Respondent's motion for reconsideration was denied by the PVA in a Resolution dated July 5, 2016.[20]

Unsatisfied, respondent elevated the case to the CA in a Petition for Review under Rule 43 of the Rules of Court.

Ruling of the Court of Appeals

In its assailed Decision, the CA reversed the PVA, and found petitioner not entitled to total and permanent disability benefits. It agreed with respondent that petitioner's claim was premature because he had yet to comply with the recommendation, of the company-designated physician to undergo further medical tests. The CA observed that petitioner filed his claim before the expiration of the 120-day period, and before the company-designated physician, or even the cardiologist, could determine the final disability rating.

The appellate court likewise noted that the company-designated physician's conclusion as to petitioner's unfitness for sea duty in the December 15, 2015 Medical Examination Report for Seafarers is merely an interim assessment as it was issued only pursuant to the PEME undergone by petitioner, which is a pre-employment requirement. Given that there was no actual and final determination of petitioner's medical condition, there can be no intelligent assessment of his disability rating. As such, petitioner has not yet acquired a cause of action when he filed a claim for total and permanent disability benefits.

The CA, however, awarded sickness allowance in favor of petitioner, but only from the time he was repatriated to the Philippines on October 18, 2015 until the day that he filed a claim for total and permanent disability benefits. It explained that when petitioner filed his claim with the RCMB-NCR, he is deemed to have abandoned his claim for sickness wages.

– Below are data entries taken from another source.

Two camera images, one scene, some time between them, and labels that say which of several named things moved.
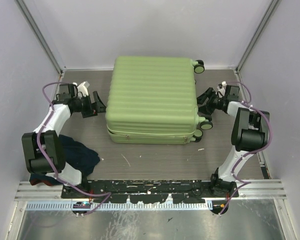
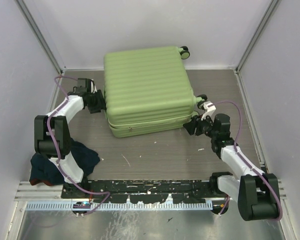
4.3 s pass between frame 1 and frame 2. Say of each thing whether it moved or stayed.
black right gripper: moved
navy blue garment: stayed
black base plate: stayed

Finally, the appellate court rejected petitioner's prayer for attorney's fees given that respondent was well within its right to deny his claim for total and permanent disability benefits.

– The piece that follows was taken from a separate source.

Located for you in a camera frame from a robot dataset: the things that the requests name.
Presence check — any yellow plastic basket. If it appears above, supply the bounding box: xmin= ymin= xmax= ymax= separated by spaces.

The dispositive portion of the CA Decision reads:
WHEREFORE, the Petition for Review is GRANTED. The Decision of the Panel of Voluntary Arbitrators of the National Conciliation and Mediation Board in MVA-028-RCMB-NCR-020-03-02-2016 dated 10 May 2016, is REVERSED. The Court sets aside the award of total and permanent disability benefits to Solito C. Amores, Jr. in the amount of USD60,000.00. With respect to the payment of sickness allowance, the amount shall be equivalent to the basic wage of Solito C. Amores, Jr., as stated in his Contract of Employment, computed from the date of his repatriation to the Philippines on 18 October 2015 until the day that he filed his claim with the Regional Conciliation and Mediation Board - National Capital Region. The award of attorney's fees is likewise set aside.

SO ORDERED.[21] (Emphasis in the original)
Petitioner moved for reconsideration which was denied in a Resolution dated November 3, 2020.

Undaunted, petitioner filed before this Court a Petition for Review on Certiorari[22] under Rule 45 of the Rules of Court.

Citing the case of Dionio v. ND Shipping Agency and Allied Services, Inc. (Dionio),[23] petitioner argues that respondent is liable to pay him total and permanent disability benefits for its failure to refer and subject him to post -employment medical examination upon repatriation, despite his request therefor.[24] According to petitioner, respondent's failure to comply thereto resulted in the absence of a proper medical assessment on his fitness for sea duty or degree of disability within the periods prescribed by law which entitles him to total and permanent disability benefits by operation of law.[25]

Petitioner also avers that his claim for total and permanent disability benefits is not premature notwithstanding that the same was made within 120 days and before the company doctors could determine his final disability rating since the period of 120/240-day rule within which the company doctor may issue a final disability assessment does not apply if the seafarer was not referred to a company-designated physician for post-employment medical examination.[26] In view of respondent's refusal to refer petitioner to a company-designated physician after his repatriation, there is no way to determine the reckoning period of the 120/240-day period.[27]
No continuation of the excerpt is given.